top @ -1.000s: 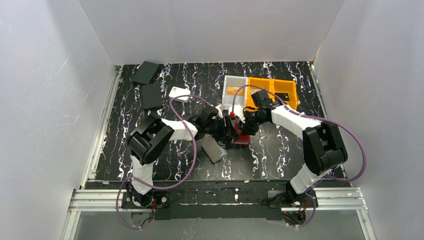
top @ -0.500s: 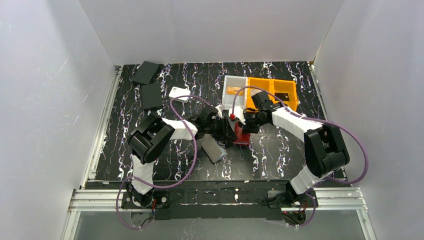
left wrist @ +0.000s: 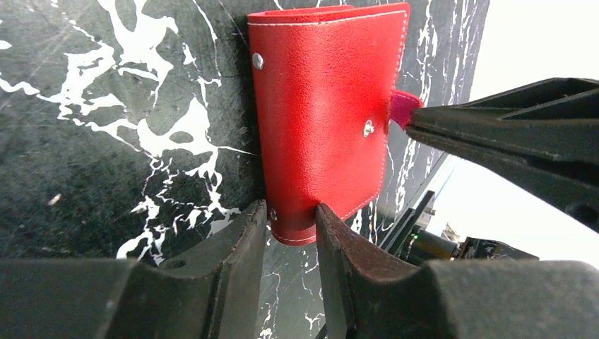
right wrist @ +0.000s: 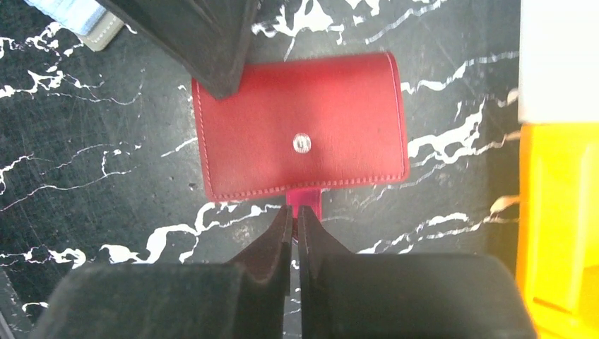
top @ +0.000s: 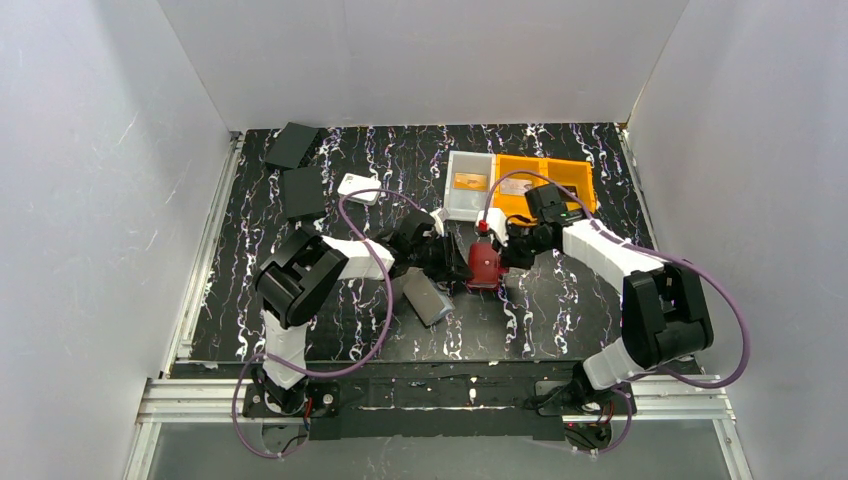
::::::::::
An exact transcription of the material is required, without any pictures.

SOLUTION FOR THIS TASK:
top @ -1.000s: 
top @ -0.500s: 
left wrist @ +0.000s: 
right wrist @ +0.000s: 
top @ +0.000s: 

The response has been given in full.